If looks and design are a deal breaker for you, the Lezyne Gauge Drive HV is a more sleek looking mountain bike pump. The Topeak Road Morph G is one of our favorite designs because it is a frame pump that performs as well as many floor pumps, and the Portland Design Works Ninja has some very innovative features for a frame pump/CO2 inflation hybrid.
Being made mostly out of plastic, the Peakini 2 is not the most durable pump on the market. Also, the slide-on heads are infamous for wearing out over time when compared to metal threads. The main flaw with the design in regards to durability is that to change from Presta to Schrader valve mode, you have to partially disassemble the head. There are small pieces that could easily get lost or damaged, in which case the pump is useless. One feature that does help a bit with durability is the dust cover on the head. If you're going to have this pump mounted on your frame, especially on a mountain bike, the cover should help add some longevity to your purchase.
Frame pumps with aluminum barrels and rubber end caps are a bit more durable. The Lezyne Road Drive, the Lezyne Gauge Drive HV, and the Pro Bike Tool Mini Bike Pump with Gauge all possess these features.
The Topeak Peakini 2 is a great all around pump. When it comes to road bike applications, it is not the easiest to get a tire up to a high psi, but it does eventually get it done. As far as mountain bike tires go, it performed as well as the best of them and even outperformed the competition at high psi. If you care more about performance over style, and you want a reliable pump that does it all, the Peakini 2 is the one.

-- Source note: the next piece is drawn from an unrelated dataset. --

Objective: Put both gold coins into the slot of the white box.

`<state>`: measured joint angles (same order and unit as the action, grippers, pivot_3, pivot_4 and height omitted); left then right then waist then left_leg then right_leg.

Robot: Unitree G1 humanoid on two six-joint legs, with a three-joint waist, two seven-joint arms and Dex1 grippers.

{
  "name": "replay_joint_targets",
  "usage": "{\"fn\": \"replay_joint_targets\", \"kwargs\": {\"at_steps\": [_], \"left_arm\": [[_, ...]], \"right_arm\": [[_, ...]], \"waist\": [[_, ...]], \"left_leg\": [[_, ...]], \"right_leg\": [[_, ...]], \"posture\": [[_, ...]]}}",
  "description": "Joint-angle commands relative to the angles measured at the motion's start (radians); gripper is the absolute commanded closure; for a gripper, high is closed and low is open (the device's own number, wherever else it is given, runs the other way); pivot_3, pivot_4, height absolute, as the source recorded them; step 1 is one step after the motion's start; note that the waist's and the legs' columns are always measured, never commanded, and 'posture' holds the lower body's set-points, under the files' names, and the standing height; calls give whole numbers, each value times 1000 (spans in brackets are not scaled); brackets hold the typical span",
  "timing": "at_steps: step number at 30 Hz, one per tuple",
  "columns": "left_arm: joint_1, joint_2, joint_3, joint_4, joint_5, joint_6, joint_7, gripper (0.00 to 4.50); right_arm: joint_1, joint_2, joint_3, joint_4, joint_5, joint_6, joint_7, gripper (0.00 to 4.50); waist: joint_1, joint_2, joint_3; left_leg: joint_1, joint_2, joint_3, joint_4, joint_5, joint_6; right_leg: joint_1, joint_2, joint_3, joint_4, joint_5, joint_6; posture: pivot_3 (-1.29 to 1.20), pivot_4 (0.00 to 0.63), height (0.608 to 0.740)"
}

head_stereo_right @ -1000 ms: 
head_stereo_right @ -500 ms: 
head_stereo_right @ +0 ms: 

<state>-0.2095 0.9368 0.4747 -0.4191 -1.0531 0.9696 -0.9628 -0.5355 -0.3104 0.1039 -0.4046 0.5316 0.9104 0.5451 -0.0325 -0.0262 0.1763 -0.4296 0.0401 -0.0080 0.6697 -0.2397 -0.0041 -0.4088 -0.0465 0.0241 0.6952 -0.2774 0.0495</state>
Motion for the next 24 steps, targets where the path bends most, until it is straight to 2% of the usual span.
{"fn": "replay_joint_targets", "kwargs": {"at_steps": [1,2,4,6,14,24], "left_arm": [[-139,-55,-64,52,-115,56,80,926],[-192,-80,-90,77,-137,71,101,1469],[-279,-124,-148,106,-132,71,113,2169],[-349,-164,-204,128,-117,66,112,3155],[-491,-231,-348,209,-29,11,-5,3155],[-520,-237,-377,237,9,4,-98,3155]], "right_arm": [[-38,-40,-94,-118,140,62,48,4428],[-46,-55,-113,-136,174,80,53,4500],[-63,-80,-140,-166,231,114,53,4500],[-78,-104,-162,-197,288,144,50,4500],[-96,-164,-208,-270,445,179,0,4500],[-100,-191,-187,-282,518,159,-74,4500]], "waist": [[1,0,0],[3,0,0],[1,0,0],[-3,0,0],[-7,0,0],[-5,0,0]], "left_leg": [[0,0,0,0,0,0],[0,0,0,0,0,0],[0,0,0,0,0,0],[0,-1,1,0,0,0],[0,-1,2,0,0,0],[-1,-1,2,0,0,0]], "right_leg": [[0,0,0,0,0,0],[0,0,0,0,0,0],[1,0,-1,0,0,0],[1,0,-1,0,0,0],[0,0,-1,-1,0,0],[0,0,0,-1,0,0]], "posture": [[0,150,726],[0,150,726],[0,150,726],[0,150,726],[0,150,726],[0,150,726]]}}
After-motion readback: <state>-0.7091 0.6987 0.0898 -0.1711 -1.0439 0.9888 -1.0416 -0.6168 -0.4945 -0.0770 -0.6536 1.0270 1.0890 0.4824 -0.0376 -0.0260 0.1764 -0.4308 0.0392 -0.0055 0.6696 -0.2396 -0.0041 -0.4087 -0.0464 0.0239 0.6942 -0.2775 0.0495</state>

The Peakini 2 is the winner of our Best Buy Award, meaning that it has tremendous value. On road tires, it performs as well or better than frame pumps that cost many times its price. As far as mountain bike tire pumping performance, it was one of the best. For $15.99, it is a bargain that is hard to beat.
If the goal was to design an affordable frame pump that performs like the best of them, then Topeak hit the nail on the head when they made the Peakini 2. With a standard locking lever style head and the folding T handle, this pump is incredibly easy to use. What sets the Peakini 2 apart from the competition is the pumping power it has on mountain bike tires. Combine the performance with the price, and you have the recipe for a great frame pump.